しかしそれを制するように、ワイズマンは抜けて行く力を振り絞るようにして、シズハの顔を押さえつけた。

「……今出来るのは、お前だけだ。隊長命令だぞ」
「ですがっ……でも、そんな、無理です!僕に「アレ」に乗れって言うんでしょう?」
「出来るさ、閃光の貴公子なら適役だ。大戦の英雄を駆るには……なぁに、全力で逃げるだけだ。後は俺たちが体当たりしてでも食いとめる」
「でもそれじゃあ!」
「どの道俺はもう駄目だ。操舵席のラスティも、あれじゃ脱出は不可能だと悟ってる。今「アレ」を持って逃げられるのは、お前だけなんだよ」
「……見捨てていけって言うんですか」
「……もとより俺たちは、死ぬ覚悟で来てるのさ。今回の任務内容を聞いた時から、生きて帰れるとは思っていなかった」

そもそもが、この任務は「行動が知られた時点で失敗」という類の物であった。
もしも他国にその存在が露見したなら、輸送機ごと詰んでいる物を処分してでも秘匿せよ、という言まで与えられている。
ネビュラ小隊は英雄として、エリートとして、強い権限を持つ特別な存在であったが、それゆえに存在を疎まれる事も少なくない。
この作戦を描いた者は、あわよくば自分たちと積み荷をまとめて処分できれば僥倖、とでも考えていたかもしれないし、その可能性は高いとワイズマンは思っていた。
シズハがこの任務に同行するよう指示されたのも、エース級の実力を持つ少年兵という存在が、いずれ眼の上の瘤として成長するのを嫌われた、と考えて間違いない。
そういう疑念があったからこそ、ワイズマンはある程度、この状況を想定できていた。

徐々に弱々しくなる鼓動に、ワイズマンは眼が霞んでいく感覚を覚える。
そして自分の胸の勲章を引きちぎり、シズハの手に握らせた。

「……お守りだ。さあ、忘れ物は無いな。行け、シズハ。任務を完遂させろ」
「隊長……」
「たった今から、お前が隊長だ」

二度目の衝撃が、輸送機の身体を大きく揺らす。
第二射はどうやら、動力部を狙われたようだ。

乱暴に涙をぬぐうと、シズハは格納庫へ向かって駆けだした。






「はぁ……はぁっ、はぁ」

格納庫でシズハを待っていたのは、一機の飛行機である。

青と白のセレモニー用カラーのようなペイントに、まるで白鳥のように長い機首、特徴的な逆進カナード翼。
その姿はかつての大戦で、魔道戦線に終止符を打った青い竜を象っていると言う。
2対のジェットノズルの形状は、ベルの形を模している。

キャノピーを開き、コックピットに乗り込んで自分の背丈になんとかシートを調節する。
計器のスイッチを順番にオン。
キャノピー内部に広がる液晶モニターに、手短な起動画面が映し出される。

三度目の衝撃。
輸送機がそのコントロールを失い、シズハの重心が著しく傾いていく。
その攻撃で操舵室が完全に吹き飛んだ事を、おそらくではあるが察し、動揺が胸を支配する。

SYSTEM:BLUE ORCHID

蒼き蘭。
それはこの機体の制御AIの名でもあり、この機体の名の由来にもなっている、魔王。

「……ブラスベルの音の導きで、蒼き竜は空へ舞う」

資料室で読んだ、おとぎ話のような、脚色された戦記物の内容を、無意識のうちに口につく。

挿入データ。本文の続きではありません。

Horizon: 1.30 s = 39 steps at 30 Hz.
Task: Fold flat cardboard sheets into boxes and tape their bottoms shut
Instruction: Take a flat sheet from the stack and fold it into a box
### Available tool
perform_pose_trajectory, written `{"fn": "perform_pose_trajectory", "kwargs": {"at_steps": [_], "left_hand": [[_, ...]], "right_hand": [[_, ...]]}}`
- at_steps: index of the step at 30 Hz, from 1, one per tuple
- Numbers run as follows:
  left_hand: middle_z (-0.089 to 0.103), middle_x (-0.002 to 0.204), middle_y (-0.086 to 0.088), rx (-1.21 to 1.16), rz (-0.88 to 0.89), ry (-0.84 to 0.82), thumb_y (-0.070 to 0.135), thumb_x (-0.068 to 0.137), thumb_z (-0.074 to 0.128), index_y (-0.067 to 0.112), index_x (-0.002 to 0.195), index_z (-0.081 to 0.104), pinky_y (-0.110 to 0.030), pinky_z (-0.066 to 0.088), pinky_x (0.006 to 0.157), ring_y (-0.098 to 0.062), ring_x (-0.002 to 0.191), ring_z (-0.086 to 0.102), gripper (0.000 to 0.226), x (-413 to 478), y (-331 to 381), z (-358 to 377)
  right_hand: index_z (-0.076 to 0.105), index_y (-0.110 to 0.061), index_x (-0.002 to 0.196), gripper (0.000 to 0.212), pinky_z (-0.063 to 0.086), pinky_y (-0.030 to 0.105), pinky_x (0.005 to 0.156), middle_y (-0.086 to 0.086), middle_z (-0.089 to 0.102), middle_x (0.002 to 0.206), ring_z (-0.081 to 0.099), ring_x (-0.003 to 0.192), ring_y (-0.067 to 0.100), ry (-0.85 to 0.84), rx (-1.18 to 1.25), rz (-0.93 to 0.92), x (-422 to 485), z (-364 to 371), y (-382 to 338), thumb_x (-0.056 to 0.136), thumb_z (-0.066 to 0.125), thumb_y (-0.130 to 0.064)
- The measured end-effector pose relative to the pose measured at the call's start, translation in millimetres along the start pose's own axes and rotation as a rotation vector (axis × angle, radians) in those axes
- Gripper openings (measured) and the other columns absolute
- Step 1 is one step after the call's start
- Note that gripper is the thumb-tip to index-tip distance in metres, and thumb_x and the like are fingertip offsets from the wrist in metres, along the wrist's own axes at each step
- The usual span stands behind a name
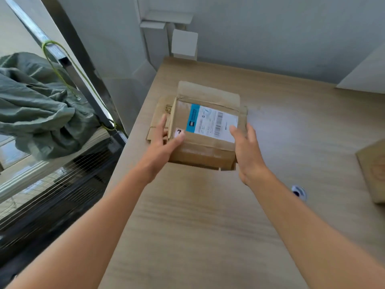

「緊急電源稼働済み、カタパルトロック正常、ハッチ緊急解放」

目の前を遮るハッチが開き、斜陽が眼前に映し出される。
輸送機はどうやら空を向いたまま、背中から落ちようとしているのだろう。

「システムオールグリーン、進路クリア、アイハブコントロール」

バーナーを全開にして、カタパルトの射出タイミングを自機から遠隔制御する。
胸元のスピカ勲章、描かれた天使の彫刻を、力強く握りしめる。

「……どうか、天使の加護がありますように」

シズハの手に委ねられた蒼白の機体が、産声にも似た唸り声を上げる。